Parameters: ts (numpy.ndarray): A 2D array where each row represents a time series.

Returns: numpy.ndarray: A 2D array representing the pairwise Euclidean distance matrix.

__call__(d: tsgm.dataset.DatasetOrTensor) tensorflow.python.types.core.TensorLike[source]

Calculates the pairwise Euclidean distances for a dataset or tensor.

Parameters: d (tsgm.dataset.DatasetOrTensor): The input dataset or tensor containing time series data.

Returns: float: The pairwise Euclidean distances of the input data.

class PredictiveParityMetric[source]

Measuring predictive parity between two datasets.

This metric assesses the discrepancy in the predictive performance of a model among different groups in two datasets.
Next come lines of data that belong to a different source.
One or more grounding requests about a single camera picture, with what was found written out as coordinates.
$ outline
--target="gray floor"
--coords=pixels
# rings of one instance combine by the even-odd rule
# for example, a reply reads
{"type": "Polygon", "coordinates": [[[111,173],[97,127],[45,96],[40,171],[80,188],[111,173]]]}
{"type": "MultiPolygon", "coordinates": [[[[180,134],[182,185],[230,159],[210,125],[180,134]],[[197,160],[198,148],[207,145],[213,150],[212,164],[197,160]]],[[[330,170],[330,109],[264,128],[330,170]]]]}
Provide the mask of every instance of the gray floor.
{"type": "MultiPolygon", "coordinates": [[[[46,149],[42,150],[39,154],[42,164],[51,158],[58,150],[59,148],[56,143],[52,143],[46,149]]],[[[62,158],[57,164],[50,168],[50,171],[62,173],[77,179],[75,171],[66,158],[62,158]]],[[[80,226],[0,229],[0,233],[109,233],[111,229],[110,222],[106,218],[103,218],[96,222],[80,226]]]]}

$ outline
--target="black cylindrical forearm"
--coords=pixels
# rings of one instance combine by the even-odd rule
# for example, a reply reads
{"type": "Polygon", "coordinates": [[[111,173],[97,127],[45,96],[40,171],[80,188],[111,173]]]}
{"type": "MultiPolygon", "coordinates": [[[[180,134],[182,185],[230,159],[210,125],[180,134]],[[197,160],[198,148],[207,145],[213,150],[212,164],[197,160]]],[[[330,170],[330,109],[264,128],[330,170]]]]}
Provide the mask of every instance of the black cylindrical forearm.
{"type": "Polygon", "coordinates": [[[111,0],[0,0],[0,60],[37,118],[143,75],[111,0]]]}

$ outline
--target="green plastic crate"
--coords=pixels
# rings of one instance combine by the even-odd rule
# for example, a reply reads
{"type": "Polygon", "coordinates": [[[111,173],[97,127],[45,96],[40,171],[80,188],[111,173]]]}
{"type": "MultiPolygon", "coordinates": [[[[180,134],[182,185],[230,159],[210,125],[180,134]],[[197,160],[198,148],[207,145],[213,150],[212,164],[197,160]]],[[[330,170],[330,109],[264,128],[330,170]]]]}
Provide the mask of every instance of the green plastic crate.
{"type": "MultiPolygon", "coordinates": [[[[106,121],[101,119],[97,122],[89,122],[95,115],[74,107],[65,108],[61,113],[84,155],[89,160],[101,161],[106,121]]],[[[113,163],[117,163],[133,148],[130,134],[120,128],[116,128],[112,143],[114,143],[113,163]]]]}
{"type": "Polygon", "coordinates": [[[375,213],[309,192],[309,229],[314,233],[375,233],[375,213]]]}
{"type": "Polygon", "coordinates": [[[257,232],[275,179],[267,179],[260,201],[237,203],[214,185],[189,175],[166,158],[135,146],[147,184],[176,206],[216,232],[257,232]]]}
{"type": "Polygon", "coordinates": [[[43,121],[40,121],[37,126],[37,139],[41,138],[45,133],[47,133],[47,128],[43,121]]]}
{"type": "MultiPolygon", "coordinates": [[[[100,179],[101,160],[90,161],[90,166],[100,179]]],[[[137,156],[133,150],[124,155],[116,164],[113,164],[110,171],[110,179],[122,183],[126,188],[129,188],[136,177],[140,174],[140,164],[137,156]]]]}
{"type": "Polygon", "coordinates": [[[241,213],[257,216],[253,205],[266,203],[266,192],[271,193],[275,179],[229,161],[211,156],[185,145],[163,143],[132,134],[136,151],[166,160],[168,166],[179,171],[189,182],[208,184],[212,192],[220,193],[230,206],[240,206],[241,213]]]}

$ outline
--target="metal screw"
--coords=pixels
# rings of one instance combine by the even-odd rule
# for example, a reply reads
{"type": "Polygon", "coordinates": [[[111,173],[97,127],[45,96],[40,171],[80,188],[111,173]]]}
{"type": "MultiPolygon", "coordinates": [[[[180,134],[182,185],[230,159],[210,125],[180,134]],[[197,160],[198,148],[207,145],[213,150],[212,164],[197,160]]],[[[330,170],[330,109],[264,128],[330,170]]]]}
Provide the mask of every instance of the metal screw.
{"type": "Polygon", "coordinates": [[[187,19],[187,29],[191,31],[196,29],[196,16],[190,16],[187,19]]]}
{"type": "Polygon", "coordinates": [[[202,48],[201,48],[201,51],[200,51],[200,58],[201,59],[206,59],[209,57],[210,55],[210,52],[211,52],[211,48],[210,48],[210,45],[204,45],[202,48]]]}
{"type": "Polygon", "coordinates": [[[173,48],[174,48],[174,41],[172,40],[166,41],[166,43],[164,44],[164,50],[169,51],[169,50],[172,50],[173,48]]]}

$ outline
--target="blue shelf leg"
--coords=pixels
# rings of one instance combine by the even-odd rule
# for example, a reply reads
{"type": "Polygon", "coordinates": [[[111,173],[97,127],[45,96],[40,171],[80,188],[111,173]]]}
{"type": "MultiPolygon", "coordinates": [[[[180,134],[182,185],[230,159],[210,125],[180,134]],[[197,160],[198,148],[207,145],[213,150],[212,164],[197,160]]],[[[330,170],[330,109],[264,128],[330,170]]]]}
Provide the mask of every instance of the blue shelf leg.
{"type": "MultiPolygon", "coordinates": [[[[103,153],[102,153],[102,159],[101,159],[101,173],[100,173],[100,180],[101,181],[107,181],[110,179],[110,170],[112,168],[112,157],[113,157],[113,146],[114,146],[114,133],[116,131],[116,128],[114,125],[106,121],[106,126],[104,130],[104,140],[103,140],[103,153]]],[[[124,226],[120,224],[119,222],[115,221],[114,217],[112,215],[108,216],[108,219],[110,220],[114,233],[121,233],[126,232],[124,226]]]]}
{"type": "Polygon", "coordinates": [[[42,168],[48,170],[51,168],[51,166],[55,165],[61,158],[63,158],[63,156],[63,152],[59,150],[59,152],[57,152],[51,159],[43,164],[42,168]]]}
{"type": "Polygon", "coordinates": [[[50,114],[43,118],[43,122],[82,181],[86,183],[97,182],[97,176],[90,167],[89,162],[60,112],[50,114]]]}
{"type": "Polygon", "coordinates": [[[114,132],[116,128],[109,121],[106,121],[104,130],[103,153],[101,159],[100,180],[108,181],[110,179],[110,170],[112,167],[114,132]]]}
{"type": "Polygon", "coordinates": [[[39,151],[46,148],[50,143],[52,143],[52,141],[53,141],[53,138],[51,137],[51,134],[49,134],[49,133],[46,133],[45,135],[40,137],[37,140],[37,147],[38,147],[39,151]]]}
By default, it uses precision to quantify the predictive performance of the model within each group.

Args:

y_true_hist (TensorLike): The true target values for the historical data. y_pred_hist (TensorLike): The predicted target values for the historical data. groups_hist (TensorLike): The group assignments for the historical data. y_true_synth (TensorLike): The true target values for the synthetic data. y_pred_synth (TensorLike): The predicted target values for the synthetic data. groups_synth (TensorLike): The group assignments for the synthetic data. metric (callable, optional): The metric used to compare the predictive performance within each group.

Default is precision score.

Returns:

dict: A dictionary mapping each group to the computed predictive parity metric.

Example:
>>> metric = PredictiveParityMetric()
>>> y_true_hist = [0, 1, 0, 1, 1, 0]
>>> y_pred_hist = [0, 1, 0, 0, 1, 1]
>>> groups_hist = [0, 1, 0, 1, 1, 0]
>>> y_true_synth = [1, 0, 1, 0, 0, 1]
>>> y_pred_synth = [1, 0, 1, 1, 0, 0]
>>> groups_synth = [1, 1, 0, 0, 0, 1]
>>> result = metric(y_true_hist, y_pred_hist, groups_hist, y_true_synth, y_pred_synth, groups_synth)
>>> print(result)
__call__(y_true_hist: tensorflow.python.types.core.TensorLike, y_pred_hist: tensorflow.python.types.core.TensorLike, groups_hist: tensorflow.python.types.core.TensorLike, y_true_synth: tensorflow.python.types.core.TensorLike, y_pred_synth: tensorflow.python.types.core.TensorLike, groups_synth: tensorflow.python.types.core.TensorLike, metric: Callable = _DEFAULT_METRIC) Dict[int, float][source]

Calculate the predictive parity metric for the input datasets.

Args:

y_true_hist (TensorLike): The true target values for the historical data. y_pred_hist (TensorLike): The predicted target values for the historical data. groups_hist (TensorLike): The group assignments for the historical data. y_true_synth (TensorLike): The true target values for the synthetic data. y_pred_synth (TensorLike): The predicted target values for the synthetic data. groups_synth (TensorLike): The group assignments for the synthetic data. metric (callable, optional): The metric used to compare the predictive performance within each group.

Default is precision score.

Returns:

dict: A dictionary mapping each group to the computed predictive parity metric.